With or without insurance coverage, staying healthy is a significant financial burden.
Where is JDRF in advocating for insurance coverage of T1D? For example, what has JDRF done to point out the absurdity of low Quantity Limits for glucose test strips for those with T1D? What has JDRF done to increase transparency by health insurers regarding T1D coverage?
My observation: JDRF has done
NOTHING
and neither has the American Diabetes Association (ADA).
Isn’t it ironic that November is National Diabetes Month and also Open Enrollment for health insurance?
Also interesting is that all the supplies for an insulin pump and CGM are classified as DME, which means we have to burn through our deductible before coinsurance kicks in. I understand that these are not prescription drugs, but neither are test strips. Like test strips, these supplies are all disposable. If these supplies were classified like test strips, at least then we would only be subject to the co-pays which are much less over the course of a year.
Please check facts before making broad statements such as presented. Before I go on, I do hope that JDRF, ADA and similar organizations with voices to be heard will CONTINUE to speak out on our behalf in healthcare matters.
For many years, I have been buying glucose BGL checking strips with a prescription and the “… at least 8 times per day” has always been supplied; and at least under Medicare my co-pay, without deductible is $0.00.
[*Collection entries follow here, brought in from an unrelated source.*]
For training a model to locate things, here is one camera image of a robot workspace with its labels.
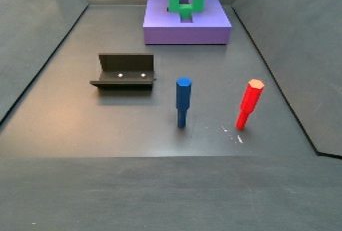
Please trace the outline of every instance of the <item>black bracket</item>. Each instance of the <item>black bracket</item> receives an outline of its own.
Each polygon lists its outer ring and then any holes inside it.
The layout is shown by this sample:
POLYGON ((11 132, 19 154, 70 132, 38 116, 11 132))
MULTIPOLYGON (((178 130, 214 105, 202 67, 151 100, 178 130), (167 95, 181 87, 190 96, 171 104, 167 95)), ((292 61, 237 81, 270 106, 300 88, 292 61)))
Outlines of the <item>black bracket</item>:
POLYGON ((154 54, 149 53, 101 53, 102 75, 91 84, 103 89, 121 87, 147 87, 153 89, 155 81, 154 54))

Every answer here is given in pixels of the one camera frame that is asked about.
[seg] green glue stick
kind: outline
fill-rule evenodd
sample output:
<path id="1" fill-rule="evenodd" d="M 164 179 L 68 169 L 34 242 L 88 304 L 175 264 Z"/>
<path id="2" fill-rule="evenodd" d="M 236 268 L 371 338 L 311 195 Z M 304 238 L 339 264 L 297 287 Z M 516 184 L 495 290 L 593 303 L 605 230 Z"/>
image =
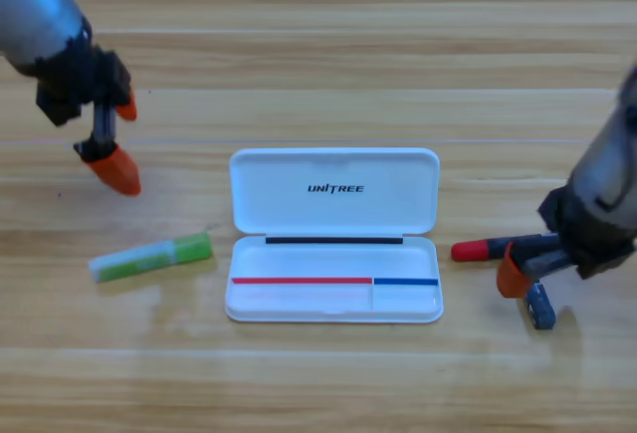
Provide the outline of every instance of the green glue stick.
<path id="1" fill-rule="evenodd" d="M 210 256 L 210 238 L 207 232 L 202 232 L 97 257 L 89 262 L 89 269 L 95 281 L 101 283 Z"/>

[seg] red stripe
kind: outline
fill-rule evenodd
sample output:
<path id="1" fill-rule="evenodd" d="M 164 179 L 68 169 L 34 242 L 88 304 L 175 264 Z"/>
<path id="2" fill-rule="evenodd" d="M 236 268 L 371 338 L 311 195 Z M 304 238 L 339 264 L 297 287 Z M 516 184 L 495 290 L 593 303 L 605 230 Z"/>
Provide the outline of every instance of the red stripe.
<path id="1" fill-rule="evenodd" d="M 235 277 L 234 284 L 371 284 L 370 277 Z"/>

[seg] white plastic box
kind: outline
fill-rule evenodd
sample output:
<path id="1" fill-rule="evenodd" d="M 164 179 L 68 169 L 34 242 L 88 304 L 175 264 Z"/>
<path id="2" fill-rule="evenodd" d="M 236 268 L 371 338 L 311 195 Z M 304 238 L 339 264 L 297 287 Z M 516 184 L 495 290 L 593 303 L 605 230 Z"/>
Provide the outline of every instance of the white plastic box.
<path id="1" fill-rule="evenodd" d="M 239 322 L 429 323 L 444 310 L 440 161 L 424 148 L 244 149 L 230 161 Z"/>

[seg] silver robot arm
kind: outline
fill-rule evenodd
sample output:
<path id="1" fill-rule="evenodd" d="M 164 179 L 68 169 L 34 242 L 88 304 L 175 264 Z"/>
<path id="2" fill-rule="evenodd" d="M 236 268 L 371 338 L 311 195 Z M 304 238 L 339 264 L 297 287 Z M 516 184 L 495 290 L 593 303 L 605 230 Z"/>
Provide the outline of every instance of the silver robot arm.
<path id="1" fill-rule="evenodd" d="M 114 141 L 115 112 L 136 119 L 130 74 L 115 52 L 93 44 L 76 2 L 0 0 L 0 52 L 17 72 L 38 81 L 36 104 L 55 126 L 94 104 L 91 137 L 74 148 L 104 183 L 138 194 L 136 166 Z"/>

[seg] marker
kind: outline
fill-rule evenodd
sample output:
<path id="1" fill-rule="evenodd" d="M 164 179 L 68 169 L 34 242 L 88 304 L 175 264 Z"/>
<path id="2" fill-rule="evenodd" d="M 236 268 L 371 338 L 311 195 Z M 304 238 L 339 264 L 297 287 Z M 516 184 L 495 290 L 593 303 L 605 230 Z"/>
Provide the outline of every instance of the marker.
<path id="1" fill-rule="evenodd" d="M 97 257 L 89 262 L 89 269 L 95 281 L 101 283 L 210 256 L 210 238 L 202 232 Z"/>
<path id="2" fill-rule="evenodd" d="M 539 239 L 554 234 L 531 234 L 528 236 L 498 237 L 480 241 L 459 242 L 451 248 L 451 258 L 456 262 L 479 262 L 505 257 L 507 247 L 512 242 Z"/>

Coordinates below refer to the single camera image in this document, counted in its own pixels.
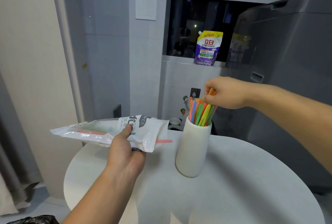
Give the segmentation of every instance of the bundle of straws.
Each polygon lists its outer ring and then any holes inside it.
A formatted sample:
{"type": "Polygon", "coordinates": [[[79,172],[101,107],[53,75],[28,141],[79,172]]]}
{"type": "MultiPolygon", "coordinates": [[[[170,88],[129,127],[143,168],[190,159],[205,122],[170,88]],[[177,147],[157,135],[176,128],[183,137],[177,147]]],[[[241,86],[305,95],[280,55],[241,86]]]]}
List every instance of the bundle of straws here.
{"type": "MultiPolygon", "coordinates": [[[[210,89],[209,95],[215,95],[217,91],[210,89]]],[[[201,99],[190,97],[189,121],[197,126],[209,126],[217,106],[207,104],[201,99]]]]}

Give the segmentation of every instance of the light switch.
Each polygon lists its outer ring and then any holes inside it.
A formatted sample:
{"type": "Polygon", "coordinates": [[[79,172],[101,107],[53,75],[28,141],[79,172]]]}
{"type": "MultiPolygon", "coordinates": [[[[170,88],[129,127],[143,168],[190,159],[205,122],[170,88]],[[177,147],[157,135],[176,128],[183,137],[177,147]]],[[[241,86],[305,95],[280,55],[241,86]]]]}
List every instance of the light switch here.
{"type": "Polygon", "coordinates": [[[155,21],[157,0],[136,0],[136,19],[155,21]]]}

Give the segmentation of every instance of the table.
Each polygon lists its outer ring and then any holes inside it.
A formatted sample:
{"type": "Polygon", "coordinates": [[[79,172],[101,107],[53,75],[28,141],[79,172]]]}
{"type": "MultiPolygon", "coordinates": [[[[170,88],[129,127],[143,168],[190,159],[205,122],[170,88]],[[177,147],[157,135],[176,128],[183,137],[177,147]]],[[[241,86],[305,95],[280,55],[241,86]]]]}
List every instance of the table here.
{"type": "MultiPolygon", "coordinates": [[[[325,223],[313,194],[291,169],[236,138],[211,135],[202,173],[183,176],[175,166],[181,134],[169,130],[173,143],[148,153],[121,224],[325,223]]],[[[73,158],[64,179],[70,209],[102,172],[107,155],[108,148],[87,144],[73,158]]]]}

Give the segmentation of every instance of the curtain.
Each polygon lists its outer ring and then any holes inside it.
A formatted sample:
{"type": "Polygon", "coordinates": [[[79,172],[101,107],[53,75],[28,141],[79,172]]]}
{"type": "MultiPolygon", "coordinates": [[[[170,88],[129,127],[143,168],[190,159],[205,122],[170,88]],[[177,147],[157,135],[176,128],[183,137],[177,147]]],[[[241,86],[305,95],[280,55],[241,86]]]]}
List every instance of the curtain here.
{"type": "Polygon", "coordinates": [[[25,188],[42,178],[0,74],[0,214],[25,201],[25,188]]]}

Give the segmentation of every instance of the laundry detergent pouch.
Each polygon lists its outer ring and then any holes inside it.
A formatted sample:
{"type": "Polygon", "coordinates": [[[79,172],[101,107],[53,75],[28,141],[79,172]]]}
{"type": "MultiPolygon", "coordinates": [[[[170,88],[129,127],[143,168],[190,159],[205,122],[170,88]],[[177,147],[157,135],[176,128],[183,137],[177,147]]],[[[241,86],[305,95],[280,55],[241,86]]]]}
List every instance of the laundry detergent pouch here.
{"type": "Polygon", "coordinates": [[[197,39],[194,64],[213,66],[222,43],[222,32],[205,30],[197,39]]]}
{"type": "Polygon", "coordinates": [[[58,129],[52,129],[54,135],[80,139],[84,142],[109,146],[113,138],[131,125],[131,134],[127,138],[132,148],[152,152],[156,139],[167,139],[168,122],[143,115],[87,121],[58,129]]]}

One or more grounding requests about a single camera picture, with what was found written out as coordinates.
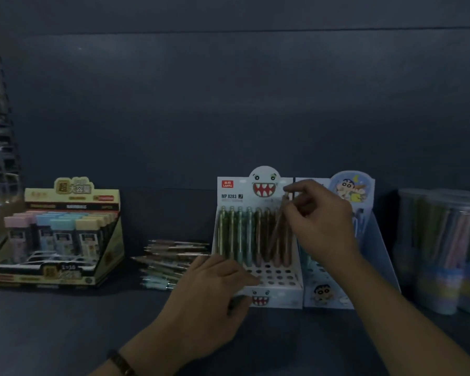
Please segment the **person's right hand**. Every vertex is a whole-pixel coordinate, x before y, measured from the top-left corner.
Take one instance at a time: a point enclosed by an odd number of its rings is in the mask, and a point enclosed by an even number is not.
[[[300,245],[315,261],[327,267],[356,256],[358,246],[348,201],[311,179],[290,184],[284,191],[301,193],[284,202],[284,214]]]

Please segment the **blue cap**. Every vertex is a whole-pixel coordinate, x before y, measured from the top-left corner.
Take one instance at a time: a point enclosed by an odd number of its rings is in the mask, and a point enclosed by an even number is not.
[[[53,231],[73,231],[75,229],[75,221],[65,218],[51,219],[50,229]]]
[[[42,214],[37,215],[37,226],[50,226],[50,221],[56,219],[56,215]]]

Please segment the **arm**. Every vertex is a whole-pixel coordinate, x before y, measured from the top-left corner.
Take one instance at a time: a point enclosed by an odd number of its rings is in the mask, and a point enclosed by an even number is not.
[[[346,292],[390,375],[470,376],[470,356],[361,256],[350,203],[311,180],[285,190],[302,193],[284,209],[301,246]]]
[[[258,285],[234,260],[199,256],[172,291],[157,319],[119,350],[137,375],[170,376],[186,363],[212,354],[233,339],[252,299],[243,297],[231,310],[232,296]],[[122,376],[106,361],[90,376]]]

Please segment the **table surface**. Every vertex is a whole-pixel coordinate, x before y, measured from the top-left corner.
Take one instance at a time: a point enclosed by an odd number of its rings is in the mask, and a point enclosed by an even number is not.
[[[98,290],[0,289],[0,375],[83,375],[160,312],[168,293],[138,287],[133,264]],[[422,310],[470,354],[470,314]],[[252,308],[235,340],[180,375],[387,374],[355,311]]]

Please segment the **person's left hand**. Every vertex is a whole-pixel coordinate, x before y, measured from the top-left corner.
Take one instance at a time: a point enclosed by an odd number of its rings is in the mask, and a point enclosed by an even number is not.
[[[189,361],[212,354],[233,339],[251,305],[252,298],[245,296],[228,310],[233,295],[244,286],[259,282],[234,260],[220,255],[197,257],[157,319],[121,353],[131,359],[132,348],[150,348],[148,361],[129,362],[138,374],[139,369],[145,372],[154,367],[157,375],[172,374]],[[168,367],[163,367],[162,359],[157,357],[167,357],[163,361],[168,362]]]

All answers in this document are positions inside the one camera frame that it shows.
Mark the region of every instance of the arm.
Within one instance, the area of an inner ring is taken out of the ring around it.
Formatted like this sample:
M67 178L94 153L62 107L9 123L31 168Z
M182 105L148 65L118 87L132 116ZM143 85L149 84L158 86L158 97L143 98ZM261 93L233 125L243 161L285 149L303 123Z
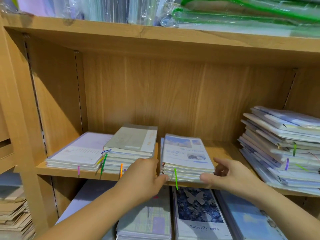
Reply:
M50 228L37 240L100 240L129 210L155 196L168 176L155 176L158 160L138 159L110 190Z
M214 159L219 165L214 174L203 173L201 181L215 189L227 190L264 210L288 240L317 240L320 221L288 198L255 177L239 161Z

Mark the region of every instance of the stack of paper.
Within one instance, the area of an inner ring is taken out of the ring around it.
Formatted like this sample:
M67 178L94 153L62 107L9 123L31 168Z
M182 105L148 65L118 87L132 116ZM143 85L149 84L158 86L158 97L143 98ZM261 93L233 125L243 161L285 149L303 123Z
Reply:
M0 239L28 240L34 234L22 186L0 186Z
M320 195L320 119L256 106L240 152L270 186Z
M178 181L200 182L201 173L213 173L214 165L200 138L166 134L162 151L162 171Z
M88 205L90 202L94 201L104 192L111 189L115 184L115 181L88 179L56 224L62 222L78 210ZM116 228L113 226L101 240L114 240L115 235Z
M103 145L113 135L86 132L46 159L48 167L97 171L101 165Z
M125 214L118 222L117 240L171 240L170 187Z
M154 156L156 126L143 126L125 124L104 145L103 155L107 154L104 171L119 173L127 169L138 158L151 158Z
M214 193L234 239L287 239L265 211L227 191L215 190Z
M232 240L212 190L186 187L172 189L177 240Z

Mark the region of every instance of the shelf board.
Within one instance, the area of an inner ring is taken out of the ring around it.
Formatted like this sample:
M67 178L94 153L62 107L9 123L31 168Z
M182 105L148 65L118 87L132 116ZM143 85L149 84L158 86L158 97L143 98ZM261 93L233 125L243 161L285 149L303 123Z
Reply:
M259 176L254 171L254 169L250 166L250 164L244 159L242 154L239 152L238 148L230 143L230 142L219 142L219 141L203 141L204 145L206 146L206 150L214 164L217 166L216 162L213 161L214 157L218 158L228 158L240 161L243 163L250 171L256 175L258 178ZM159 145L156 145L155 155L158 155ZM61 176L61 177L74 177L74 178L84 178L84 179L102 179L102 180L111 180L111 181L118 181L120 178L119 174L113 173L103 173L102 177L100 178L100 171L98 173L91 172L91 171L84 171L81 170L80 176L78 176L78 171L75 169L60 169L60 168L49 168L46 166L45 162L39 164L36 168L36 173L39 175L50 175L50 176ZM175 182L168 182L167 185L175 186ZM206 185L199 184L199 183L187 183L187 182L178 182L178 186L180 187L194 187L194 188L205 188ZM294 195L294 196L304 196L304 197L318 197L315 195L307 194L307 193L299 193L289 190L281 190L274 188L276 191L283 195Z
M12 144L0 145L0 174L15 166L14 149Z
M320 39L3 14L4 27L81 52L274 66L316 65Z

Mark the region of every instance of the hand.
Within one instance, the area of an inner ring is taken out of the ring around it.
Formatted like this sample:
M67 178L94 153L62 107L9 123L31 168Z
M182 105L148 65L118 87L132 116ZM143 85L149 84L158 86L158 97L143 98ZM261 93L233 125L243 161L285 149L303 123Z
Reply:
M219 158L213 160L218 163L215 173L200 175L200 180L211 185L212 188L227 190L254 204L258 200L258 196L263 195L270 189L241 162Z
M135 207L155 196L169 180L168 175L156 176L158 162L156 158L139 158L130 165L115 185L115 188L130 200L130 207Z

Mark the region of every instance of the butterfly illustration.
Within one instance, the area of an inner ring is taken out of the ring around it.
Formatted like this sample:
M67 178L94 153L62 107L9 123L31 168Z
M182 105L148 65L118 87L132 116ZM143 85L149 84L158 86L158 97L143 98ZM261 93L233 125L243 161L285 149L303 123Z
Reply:
M203 192L201 191L200 193L197 193L196 196L193 196L193 194L191 194L190 192L184 190L184 192L186 193L186 196L188 197L187 201L190 204L193 204L195 200L197 200L199 202L200 205L204 205L205 201L203 199Z
Over the years, the endocrinologist with whom I have been consulting have written prescriptions for insulin pumps and I’ve paid only 20% of the discounted cost.
JDRF and ADA have done much to provide and environment for learning, education of medical professionals, research and innovation of products that have enabled me to manage my very brittle diabetes for 60 years. As those who have read my writings on this and other sites over the past years might recall hearing me say " managing T1D is a 24/L concern" where “L” means lifetime; when I was diagnosed in the 1950’s lifetime meant less than 10 years.
JDRF and ADA have been great advocates for research, treatment, and employment. JDRF has also advocated about CGM coverage for those on Medicare, but what about the thousands who have T1D and are NOT covered by Medicare?
In 2016 and the foreseeable future, having insurance that fully covers T1D supplies is a matter of chance. While Healthcare.gov will provide estimates of care for T2D, those costs will be considerably different for T1D. None of the insurers I’ve reviewed online or spoken with by phone provide transparency about their DME coverage for CGM or insulin pumps; many omit the details of out-of-pocket costs for insulin. These are the facts of buying insurance, not Medicare, while having T1D.